Woran Covid-19-Patienten wirklich starben

Woran Covid-19-Patienten wirklich starben
Laut einer kleinen US-Studie sei ein "Zytokinsturm" nicht ausschlaggebend, ob man an Covid-19 stirbt.

Obwohl mittlerweile viele Risikofaktoren wie Geschlecht, Alter, Gebrechlichkeit, Schwangerschaft oder Übergewicht bekannt sind, ist noch immer nicht restlos geklärt, warum manche Menschen an einem schweren und manche an einem milden Verlauf von Covid-19 erkranken.

Eine sehr kleine Studie aus Deutschland untermauerte vergangenes Jahr die Theorie um einen sogenannte Zytokinsturm: Das Immunsystem schießt über das Ziel hinaus und richtet mit dieser übersteigerten Reaktion teilweise größeren Schaden an als das Virus selbst.

Jetzt analysierte eine aktuelle US-Studie die Gesundheitsdaten von 585 Patienten auf der Intensivstation des Northwestern Memorial Hospital in Chicago: Bei allen wurden schwere Lungenentzündungen und Atemversagen diagnostiziert, 190 Patienten waren mit dem Coronavirus infiziert. Und kam zu einer anderen Erkenntnis.

Das Ergebnis: Bakterielle Sekundärinfektionen der Lunge (Lungenentzündung) waren bei Patienten mit Covid-19 extrem häufig und betrafen fast die Hälfte der Patienten, die mechanisch beatmet werden mussten.

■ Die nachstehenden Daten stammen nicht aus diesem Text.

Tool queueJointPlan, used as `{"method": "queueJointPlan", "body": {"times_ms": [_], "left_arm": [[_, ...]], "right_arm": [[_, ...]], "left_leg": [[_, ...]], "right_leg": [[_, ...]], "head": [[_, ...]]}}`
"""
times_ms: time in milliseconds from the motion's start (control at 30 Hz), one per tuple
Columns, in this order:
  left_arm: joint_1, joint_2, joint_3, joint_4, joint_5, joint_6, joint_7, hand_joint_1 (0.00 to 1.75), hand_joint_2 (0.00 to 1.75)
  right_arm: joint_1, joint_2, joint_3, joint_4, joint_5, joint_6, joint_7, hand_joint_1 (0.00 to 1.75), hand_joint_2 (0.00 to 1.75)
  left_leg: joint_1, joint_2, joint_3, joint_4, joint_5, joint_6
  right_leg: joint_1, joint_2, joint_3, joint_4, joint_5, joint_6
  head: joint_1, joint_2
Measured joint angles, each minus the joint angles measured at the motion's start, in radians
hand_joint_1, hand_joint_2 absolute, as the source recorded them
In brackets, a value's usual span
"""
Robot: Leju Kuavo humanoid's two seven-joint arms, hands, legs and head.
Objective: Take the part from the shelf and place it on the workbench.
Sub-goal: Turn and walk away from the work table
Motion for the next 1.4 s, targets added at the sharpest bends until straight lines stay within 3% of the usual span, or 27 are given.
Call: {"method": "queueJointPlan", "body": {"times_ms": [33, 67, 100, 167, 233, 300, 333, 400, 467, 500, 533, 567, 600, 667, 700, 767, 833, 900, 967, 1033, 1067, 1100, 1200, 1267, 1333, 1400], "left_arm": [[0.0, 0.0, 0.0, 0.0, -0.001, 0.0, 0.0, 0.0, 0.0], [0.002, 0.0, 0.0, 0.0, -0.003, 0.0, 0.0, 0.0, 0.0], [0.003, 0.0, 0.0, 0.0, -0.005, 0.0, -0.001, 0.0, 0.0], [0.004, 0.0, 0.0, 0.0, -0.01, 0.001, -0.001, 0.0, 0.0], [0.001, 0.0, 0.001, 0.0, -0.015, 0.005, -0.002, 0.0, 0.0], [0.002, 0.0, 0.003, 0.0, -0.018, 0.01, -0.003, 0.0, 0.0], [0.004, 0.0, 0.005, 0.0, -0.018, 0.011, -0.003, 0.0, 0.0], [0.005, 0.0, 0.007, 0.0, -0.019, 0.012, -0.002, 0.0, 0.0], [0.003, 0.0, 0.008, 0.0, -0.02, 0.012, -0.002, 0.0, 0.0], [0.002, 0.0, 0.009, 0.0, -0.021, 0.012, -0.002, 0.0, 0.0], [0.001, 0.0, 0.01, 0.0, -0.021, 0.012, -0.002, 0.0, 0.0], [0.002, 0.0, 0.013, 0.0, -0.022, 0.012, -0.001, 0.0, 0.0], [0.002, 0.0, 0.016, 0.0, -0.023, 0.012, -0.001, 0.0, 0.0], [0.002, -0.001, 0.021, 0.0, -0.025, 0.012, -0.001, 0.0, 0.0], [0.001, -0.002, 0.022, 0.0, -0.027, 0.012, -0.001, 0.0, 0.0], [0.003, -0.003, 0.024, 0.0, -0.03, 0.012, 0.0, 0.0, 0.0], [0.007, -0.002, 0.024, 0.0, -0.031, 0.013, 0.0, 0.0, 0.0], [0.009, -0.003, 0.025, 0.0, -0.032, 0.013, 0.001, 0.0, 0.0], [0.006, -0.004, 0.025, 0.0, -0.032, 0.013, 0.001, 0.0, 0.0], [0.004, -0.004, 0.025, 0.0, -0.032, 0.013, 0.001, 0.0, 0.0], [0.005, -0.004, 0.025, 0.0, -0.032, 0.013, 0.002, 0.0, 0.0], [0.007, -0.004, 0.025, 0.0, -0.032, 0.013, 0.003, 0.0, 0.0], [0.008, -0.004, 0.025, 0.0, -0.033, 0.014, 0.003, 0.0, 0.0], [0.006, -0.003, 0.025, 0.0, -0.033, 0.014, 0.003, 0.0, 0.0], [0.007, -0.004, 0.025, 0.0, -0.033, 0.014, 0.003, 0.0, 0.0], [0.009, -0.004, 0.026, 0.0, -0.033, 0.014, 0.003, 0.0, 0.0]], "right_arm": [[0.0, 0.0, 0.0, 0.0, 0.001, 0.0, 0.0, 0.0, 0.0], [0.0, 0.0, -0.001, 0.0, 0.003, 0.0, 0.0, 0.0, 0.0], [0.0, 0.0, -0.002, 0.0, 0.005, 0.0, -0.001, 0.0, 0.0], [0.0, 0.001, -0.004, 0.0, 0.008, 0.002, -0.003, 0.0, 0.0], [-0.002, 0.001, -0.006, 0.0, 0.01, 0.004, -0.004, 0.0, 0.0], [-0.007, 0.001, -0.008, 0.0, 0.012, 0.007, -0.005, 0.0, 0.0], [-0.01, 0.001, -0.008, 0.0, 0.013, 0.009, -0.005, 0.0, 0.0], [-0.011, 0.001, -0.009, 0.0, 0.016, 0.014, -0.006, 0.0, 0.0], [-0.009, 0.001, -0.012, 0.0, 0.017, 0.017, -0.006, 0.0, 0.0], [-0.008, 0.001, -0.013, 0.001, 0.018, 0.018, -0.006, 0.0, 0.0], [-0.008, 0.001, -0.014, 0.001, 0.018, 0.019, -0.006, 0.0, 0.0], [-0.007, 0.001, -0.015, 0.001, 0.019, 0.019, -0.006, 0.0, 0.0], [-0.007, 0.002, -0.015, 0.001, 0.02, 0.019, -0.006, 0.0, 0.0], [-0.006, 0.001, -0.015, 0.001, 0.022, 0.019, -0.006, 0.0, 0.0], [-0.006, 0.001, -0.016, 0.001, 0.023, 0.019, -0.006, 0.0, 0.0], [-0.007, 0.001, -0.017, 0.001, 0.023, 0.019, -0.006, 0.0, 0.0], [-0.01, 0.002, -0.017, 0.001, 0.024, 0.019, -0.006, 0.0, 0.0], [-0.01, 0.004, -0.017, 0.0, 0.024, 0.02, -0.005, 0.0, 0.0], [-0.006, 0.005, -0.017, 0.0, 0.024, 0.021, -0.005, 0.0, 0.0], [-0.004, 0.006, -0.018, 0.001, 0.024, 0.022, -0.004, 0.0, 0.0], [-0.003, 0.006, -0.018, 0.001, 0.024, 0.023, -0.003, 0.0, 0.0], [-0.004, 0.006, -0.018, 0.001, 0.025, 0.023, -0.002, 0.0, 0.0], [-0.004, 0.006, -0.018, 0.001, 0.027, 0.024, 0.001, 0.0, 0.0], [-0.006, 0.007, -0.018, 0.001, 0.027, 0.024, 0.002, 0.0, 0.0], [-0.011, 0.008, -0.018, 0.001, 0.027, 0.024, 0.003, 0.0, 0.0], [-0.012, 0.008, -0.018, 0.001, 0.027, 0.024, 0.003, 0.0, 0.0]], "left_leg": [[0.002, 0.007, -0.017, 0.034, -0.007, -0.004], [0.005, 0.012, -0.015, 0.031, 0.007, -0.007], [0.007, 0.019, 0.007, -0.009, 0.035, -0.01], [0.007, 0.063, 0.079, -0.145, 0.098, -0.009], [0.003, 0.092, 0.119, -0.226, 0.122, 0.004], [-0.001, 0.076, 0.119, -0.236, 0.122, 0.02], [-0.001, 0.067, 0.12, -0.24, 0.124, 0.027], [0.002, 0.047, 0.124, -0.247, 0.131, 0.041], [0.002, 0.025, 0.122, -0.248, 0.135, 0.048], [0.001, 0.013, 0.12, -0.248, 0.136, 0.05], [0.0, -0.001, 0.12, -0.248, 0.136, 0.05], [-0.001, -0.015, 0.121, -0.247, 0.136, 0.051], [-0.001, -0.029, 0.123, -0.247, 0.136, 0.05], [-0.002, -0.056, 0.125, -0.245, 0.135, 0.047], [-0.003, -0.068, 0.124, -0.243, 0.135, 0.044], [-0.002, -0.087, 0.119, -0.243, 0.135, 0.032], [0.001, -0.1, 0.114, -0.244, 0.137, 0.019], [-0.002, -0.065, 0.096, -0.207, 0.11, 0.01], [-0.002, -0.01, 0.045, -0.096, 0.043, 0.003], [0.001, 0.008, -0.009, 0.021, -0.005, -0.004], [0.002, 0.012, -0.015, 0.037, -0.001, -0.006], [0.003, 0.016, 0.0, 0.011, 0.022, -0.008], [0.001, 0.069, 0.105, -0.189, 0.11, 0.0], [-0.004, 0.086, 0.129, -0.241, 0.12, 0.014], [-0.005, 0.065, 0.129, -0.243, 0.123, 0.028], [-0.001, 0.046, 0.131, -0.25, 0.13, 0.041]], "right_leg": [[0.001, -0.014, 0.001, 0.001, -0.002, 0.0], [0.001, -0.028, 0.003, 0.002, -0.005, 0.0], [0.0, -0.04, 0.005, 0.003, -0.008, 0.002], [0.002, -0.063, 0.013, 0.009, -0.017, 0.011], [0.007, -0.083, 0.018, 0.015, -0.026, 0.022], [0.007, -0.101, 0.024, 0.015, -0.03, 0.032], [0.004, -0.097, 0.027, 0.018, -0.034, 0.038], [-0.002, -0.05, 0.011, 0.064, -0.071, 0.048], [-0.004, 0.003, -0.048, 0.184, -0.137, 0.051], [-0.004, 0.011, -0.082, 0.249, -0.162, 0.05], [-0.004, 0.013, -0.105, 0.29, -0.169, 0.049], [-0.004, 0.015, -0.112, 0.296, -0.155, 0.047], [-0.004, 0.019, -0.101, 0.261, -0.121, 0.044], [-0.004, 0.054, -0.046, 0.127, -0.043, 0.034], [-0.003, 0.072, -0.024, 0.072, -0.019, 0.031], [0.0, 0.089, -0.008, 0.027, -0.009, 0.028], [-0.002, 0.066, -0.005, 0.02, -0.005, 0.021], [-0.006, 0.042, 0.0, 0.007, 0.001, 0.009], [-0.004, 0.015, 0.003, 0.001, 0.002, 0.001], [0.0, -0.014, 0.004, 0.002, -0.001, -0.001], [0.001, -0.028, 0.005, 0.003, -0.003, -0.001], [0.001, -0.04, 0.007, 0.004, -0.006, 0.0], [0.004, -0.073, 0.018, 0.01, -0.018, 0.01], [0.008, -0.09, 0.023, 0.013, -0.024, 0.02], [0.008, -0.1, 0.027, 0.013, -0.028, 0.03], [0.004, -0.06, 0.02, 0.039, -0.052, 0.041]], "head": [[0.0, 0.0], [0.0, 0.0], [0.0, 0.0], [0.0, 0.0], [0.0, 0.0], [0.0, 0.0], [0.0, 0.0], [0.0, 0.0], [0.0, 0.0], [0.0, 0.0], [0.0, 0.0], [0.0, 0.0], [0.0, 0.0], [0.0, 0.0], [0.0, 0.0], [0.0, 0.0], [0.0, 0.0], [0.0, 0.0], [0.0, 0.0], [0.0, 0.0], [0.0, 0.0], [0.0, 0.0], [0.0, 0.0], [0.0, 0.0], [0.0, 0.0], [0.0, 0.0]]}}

Wenn diese nicht abklingt, war die bakterielle Sekundärinfektion eine der Hauptursachen für den Tod von Patienten mit Covid-19. Die Wissenschaftler konnten keine Beweise dafür finden, dass Covid-19 einen "Zytokinsturm" verursacht, der zum Tod führt.

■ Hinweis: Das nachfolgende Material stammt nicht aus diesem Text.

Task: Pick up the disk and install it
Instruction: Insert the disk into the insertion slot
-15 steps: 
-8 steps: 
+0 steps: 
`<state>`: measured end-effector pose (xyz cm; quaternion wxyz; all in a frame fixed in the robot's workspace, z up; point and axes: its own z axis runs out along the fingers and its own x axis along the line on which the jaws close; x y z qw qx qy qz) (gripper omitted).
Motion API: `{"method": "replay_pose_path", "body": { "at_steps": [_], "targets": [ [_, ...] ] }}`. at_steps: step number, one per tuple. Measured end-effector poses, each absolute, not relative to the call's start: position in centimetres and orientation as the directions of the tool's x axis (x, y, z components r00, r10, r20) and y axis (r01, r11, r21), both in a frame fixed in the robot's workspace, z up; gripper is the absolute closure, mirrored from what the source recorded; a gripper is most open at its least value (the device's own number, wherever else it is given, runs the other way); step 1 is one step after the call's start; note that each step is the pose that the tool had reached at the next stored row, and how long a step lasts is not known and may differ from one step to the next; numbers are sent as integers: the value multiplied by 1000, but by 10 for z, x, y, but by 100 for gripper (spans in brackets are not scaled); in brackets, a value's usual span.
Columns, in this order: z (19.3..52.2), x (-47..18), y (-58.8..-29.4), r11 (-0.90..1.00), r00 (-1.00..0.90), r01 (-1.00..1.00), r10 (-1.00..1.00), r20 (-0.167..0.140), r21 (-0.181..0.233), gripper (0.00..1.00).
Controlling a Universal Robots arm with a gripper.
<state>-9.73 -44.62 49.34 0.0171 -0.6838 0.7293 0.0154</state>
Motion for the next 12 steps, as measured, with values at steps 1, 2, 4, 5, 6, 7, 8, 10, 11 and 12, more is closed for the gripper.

Die Studie wurde kürzlich im Journal of Clinical Investigation veröffentlicht. (Sie können die Studie hier auf Englisch nachlesen.)

Bakterielle Superinfektion

Die Bedeutung der bakteriellen Superinfektion der Lunge als Risikofaktor von Patienten mit Covid-19 wurde bisher unterschätzt, weil die meisten Zentren nicht danach gesucht hätten, so die Studienautoren. "Unsere Studie unterstreicht, wie wichtig es ist, sekundäre bakterielle Lungenentzündungen bei schwerkranken Patienten mit schwerer Lungenentzündung, einschließlich solcher mit Covid-19, zu verhindern, zu suchen und aggressiv zu behandeln", sagt Lungen- und Intensivmediziner Benjamin Singer, Hauptautor der Studie und Professor für Medizin an der Northwestern University Feinberg School of Medicine.

"Diejenigen, die von ihrer sekundären Lungenentzündung geheilt wurden, hatten eine hohe Überlebenswahrscheinlichkeit, während diejenigen, deren Lungenentzündung sich nicht zurückbildete, mit größerer Wahrscheinlichkeit starben", so Singer. "Unsere Daten deuten darauf hin, dass die Sterblichkeit im Zusammenhang mit dem Virus selbst relativ gering ist, dass aber andere Faktoren, die während des Aufenthalts auf der Intensivstation auftreten, wie die sekundäre bakterielle Lungenentzündung, dies ausgleichen."

Die Ergebnisse der Studie würden die Theorie des Zytokinsturms widerlegen, so Singer: "Der Begriff 'Zytokinsturm' bedeutet eine überwältigende Entzündung, die zu Organversagen in der Lunge, den Nieren, dem Gehirn und anderen Organen führt. Wenn der Zytokinsturm die Ursache für die lange Verweildauer wäre, die wir bei Patienten mit Covid-19 beobachten, dann würden wir erwarten, dass häufig Multiorganversagen eintreten würde. Das haben wir aber nicht gesehen."